### GIVEN RECORDS
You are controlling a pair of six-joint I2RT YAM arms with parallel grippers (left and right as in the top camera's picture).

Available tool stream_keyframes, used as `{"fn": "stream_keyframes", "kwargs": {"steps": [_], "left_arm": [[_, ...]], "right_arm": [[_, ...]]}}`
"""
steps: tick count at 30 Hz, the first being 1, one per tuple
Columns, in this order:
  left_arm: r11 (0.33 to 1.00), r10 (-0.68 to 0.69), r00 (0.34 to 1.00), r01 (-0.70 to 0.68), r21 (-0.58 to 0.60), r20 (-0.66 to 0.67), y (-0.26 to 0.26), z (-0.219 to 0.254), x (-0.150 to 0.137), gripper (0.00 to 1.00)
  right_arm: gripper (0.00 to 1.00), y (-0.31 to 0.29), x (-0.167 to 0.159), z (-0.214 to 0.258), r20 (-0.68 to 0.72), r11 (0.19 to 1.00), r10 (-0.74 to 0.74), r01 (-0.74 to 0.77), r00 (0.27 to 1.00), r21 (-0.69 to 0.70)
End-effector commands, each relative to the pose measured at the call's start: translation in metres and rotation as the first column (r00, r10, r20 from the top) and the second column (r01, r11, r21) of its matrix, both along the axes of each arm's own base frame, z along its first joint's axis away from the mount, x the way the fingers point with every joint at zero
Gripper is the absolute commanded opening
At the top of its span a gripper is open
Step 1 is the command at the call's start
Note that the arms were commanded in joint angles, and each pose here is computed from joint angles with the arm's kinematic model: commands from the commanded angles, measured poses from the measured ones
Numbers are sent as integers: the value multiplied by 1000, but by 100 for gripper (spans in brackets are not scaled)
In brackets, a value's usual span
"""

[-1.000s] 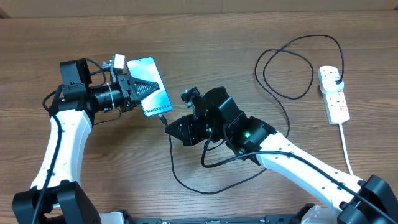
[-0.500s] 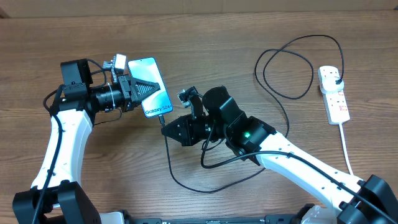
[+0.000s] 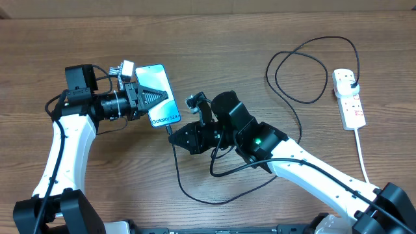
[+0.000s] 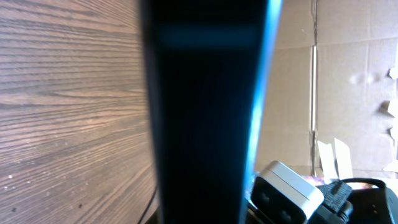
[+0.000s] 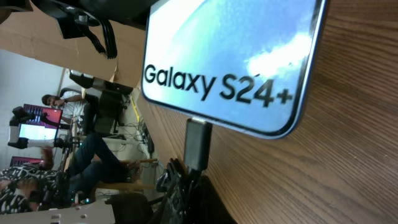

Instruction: Plug charger to phone and switch on socket

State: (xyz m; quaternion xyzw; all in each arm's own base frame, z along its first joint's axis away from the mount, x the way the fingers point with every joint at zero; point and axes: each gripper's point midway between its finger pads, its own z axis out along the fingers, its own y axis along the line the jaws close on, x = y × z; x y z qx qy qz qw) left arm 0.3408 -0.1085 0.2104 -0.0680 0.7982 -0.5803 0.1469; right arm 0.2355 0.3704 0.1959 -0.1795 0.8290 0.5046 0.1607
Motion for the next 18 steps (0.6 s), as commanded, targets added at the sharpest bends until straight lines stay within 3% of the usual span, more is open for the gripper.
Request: {"fn": "stream_keyframes", "kwargs": {"steps": [1,11,13,18], "left_arm": [[990,-99,994,103,-95,48,-18,23,-18,4],[990,-134,990,135,-50,36,-35,15,-22,4],[991,-129,991,130,-41,35,-34,13,-21,4],[991,-127,990,129,-36,52,-34,14,-19,4]], "right_arm": [[4,-6,24,17,103,995,-101,99,990,18],[4,-5,25,18,108,995,-101,99,989,25],[16,-7,23,15,96,995,-99,99,990,10],[34,-9,20,9,76,995,-96,97,992,-12]]}}
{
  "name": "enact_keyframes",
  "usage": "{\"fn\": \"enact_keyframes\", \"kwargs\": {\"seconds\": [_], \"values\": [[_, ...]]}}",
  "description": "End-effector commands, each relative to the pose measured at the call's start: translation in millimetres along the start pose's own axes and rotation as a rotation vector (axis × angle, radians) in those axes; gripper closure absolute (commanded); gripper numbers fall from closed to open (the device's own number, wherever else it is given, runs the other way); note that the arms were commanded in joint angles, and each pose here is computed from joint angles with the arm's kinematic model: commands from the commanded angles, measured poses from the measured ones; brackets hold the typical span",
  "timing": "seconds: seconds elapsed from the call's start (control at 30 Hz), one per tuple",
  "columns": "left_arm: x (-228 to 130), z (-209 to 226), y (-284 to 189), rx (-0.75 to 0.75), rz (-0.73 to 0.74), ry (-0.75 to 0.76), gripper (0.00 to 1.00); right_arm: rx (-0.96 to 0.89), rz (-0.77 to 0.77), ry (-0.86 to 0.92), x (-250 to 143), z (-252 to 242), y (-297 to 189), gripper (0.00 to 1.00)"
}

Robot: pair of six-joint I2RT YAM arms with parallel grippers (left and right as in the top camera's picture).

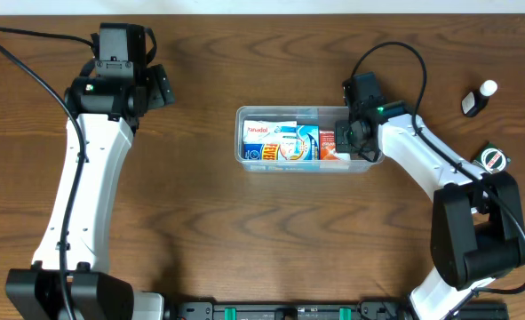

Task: Pack container
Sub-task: 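Open the right gripper and withdraw it to the right, then lower the right gripper and grasp the green Zam-Buk box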

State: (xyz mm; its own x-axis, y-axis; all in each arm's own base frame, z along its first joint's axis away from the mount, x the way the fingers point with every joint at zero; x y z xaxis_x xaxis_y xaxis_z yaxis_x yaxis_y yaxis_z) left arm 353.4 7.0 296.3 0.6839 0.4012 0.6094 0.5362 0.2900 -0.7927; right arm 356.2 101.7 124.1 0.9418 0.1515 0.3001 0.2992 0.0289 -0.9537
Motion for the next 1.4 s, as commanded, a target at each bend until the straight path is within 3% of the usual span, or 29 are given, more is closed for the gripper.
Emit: {"fn": "enact_keyframes", "kwargs": {"seconds": [0.0, 0.33, 0.5, 0.63, 0.7, 0.77, 0.9, 0.97, 1.03, 1.13, 1.37], "values": [[3, 2, -2, 0.009, -0.014, -0.005, 0.02, 0.040, -0.014, -0.030, 7, -1, -4, 0.99], [3, 2, -2, 0.009, -0.014, -0.005, 0.02, 0.037, -0.236, -0.030, 49, -32, -127, 0.99], [3, 2, -2, 0.009, -0.014, -0.005, 0.02, -0.029, -0.307, 0.092, 32, -81, -188, 0.98], [3, 2, -2, 0.009, -0.014, -0.005, 0.02, -0.113, -0.272, 0.273, 2, -142, -206, 0.94], [3, 2, -2, 0.009, -0.014, -0.005, 0.02, -0.153, -0.236, 0.375, -14, -174, -206, 0.85], [3, 2, -2, 0.009, -0.014, -0.005, 0.02, -0.185, -0.201, 0.464, -29, -201, -201, 0.69], [3, 2, -2, 0.009, -0.014, -0.005, 0.02, -0.216, -0.110, 0.606, -59, -242, -178, 0.49], [3, 2, -2, 0.009, -0.014, -0.005, 0.02, -0.215, -0.071, 0.641, -68, -251, -166, 0.38], [3, 2, -2, 0.009, -0.014, -0.005, 0.02, -0.210, -0.030, 0.668, -76, -259, -149, 0.19], [3, 2, -2, 0.009, -0.014, -0.005, 0.02, -0.203, 0.002, 0.686, -81, -267, -124, 0.04], [3, 2, -2, 0.009, -0.014, -0.005, 0.02, -0.195, 0.028, 0.665, -76, -283, -84, 0.01]]}}
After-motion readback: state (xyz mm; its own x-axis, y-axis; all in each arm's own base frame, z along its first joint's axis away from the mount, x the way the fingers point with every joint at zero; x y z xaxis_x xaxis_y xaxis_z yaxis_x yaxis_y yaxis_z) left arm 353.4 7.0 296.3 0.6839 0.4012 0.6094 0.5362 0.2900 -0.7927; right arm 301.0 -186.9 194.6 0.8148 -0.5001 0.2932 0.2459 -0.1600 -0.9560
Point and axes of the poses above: each gripper's point midway between its finger pads, its own y axis out along the fingers, its own z axis along the line the jaws close on, x = y × z, the point moved 9 cm from there along -y, back along the fingers, and after that the axes turned 10 degrees about -y, right-handed, at the moved point
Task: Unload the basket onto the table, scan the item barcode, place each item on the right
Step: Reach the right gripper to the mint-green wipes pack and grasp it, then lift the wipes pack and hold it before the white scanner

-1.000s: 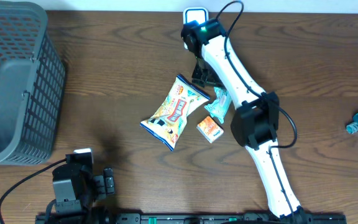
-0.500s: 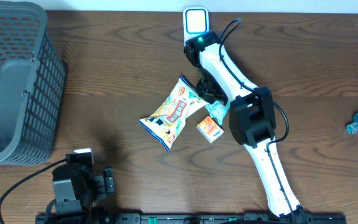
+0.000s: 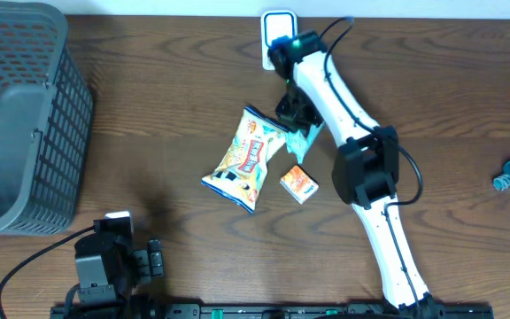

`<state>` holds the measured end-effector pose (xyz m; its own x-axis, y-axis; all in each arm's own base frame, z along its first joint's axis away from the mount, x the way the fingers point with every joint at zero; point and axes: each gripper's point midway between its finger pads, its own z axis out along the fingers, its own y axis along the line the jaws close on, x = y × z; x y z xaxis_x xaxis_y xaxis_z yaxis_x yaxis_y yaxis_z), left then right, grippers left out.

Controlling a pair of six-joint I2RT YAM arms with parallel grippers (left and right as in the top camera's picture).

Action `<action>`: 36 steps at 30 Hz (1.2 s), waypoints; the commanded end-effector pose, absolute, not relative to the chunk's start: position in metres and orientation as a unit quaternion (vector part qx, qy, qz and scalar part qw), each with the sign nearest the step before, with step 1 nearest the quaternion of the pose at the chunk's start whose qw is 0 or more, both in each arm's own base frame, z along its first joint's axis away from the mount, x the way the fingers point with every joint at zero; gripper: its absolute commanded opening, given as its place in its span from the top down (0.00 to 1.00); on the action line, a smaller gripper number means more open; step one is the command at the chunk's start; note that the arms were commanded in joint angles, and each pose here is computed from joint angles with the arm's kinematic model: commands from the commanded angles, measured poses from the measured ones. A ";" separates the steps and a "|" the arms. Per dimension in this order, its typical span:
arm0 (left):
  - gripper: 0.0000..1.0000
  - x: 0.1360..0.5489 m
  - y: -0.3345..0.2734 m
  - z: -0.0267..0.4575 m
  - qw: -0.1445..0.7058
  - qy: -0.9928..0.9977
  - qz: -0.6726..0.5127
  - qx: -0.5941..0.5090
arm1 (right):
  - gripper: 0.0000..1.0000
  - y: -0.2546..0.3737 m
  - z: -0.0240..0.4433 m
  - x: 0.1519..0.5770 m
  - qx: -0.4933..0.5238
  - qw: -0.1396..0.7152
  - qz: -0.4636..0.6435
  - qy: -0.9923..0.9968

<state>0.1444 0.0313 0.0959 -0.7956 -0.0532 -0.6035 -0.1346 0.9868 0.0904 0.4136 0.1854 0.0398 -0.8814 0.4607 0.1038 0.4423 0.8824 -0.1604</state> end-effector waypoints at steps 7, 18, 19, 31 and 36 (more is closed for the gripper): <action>0.02 0.144 0.032 0.096 0.315 0.946 0.068 -0.045 | 0.99 0.232 0.204 0.406 -0.022 -0.021 -0.194 -0.981; 0.02 0.144 0.032 0.096 0.315 0.946 0.068 -0.045 | 0.94 0.296 0.324 0.343 0.417 -0.151 -0.500 -0.744; 0.02 0.144 0.032 0.096 0.315 0.946 0.068 -0.045 | 0.94 0.298 0.323 0.342 0.426 -0.154 -0.498 -0.740; 0.02 0.144 0.032 0.096 0.315 0.946 0.068 -0.045 | 0.99 0.328 0.391 0.292 0.399 -0.105 -0.678 -0.607; 0.02 0.144 0.032 0.096 0.315 0.946 0.068 -0.045 | 0.99 0.329 0.395 0.290 0.321 -0.017 -0.694 -0.645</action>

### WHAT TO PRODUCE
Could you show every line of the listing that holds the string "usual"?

### REPLY TO THE EXERCISE
In brackets, a value's usual span
Motion for the next 18 steps (0.6 s), as commanded, targets added at the sharpest bends until straight lines stay within 3% of the usual span, more is open for the gripper.
Motion for the next 1.4 s, as commanded, a target at each bend until the straight path is within 3% of the usual span, or 29 are given, more is closed for the gripper.

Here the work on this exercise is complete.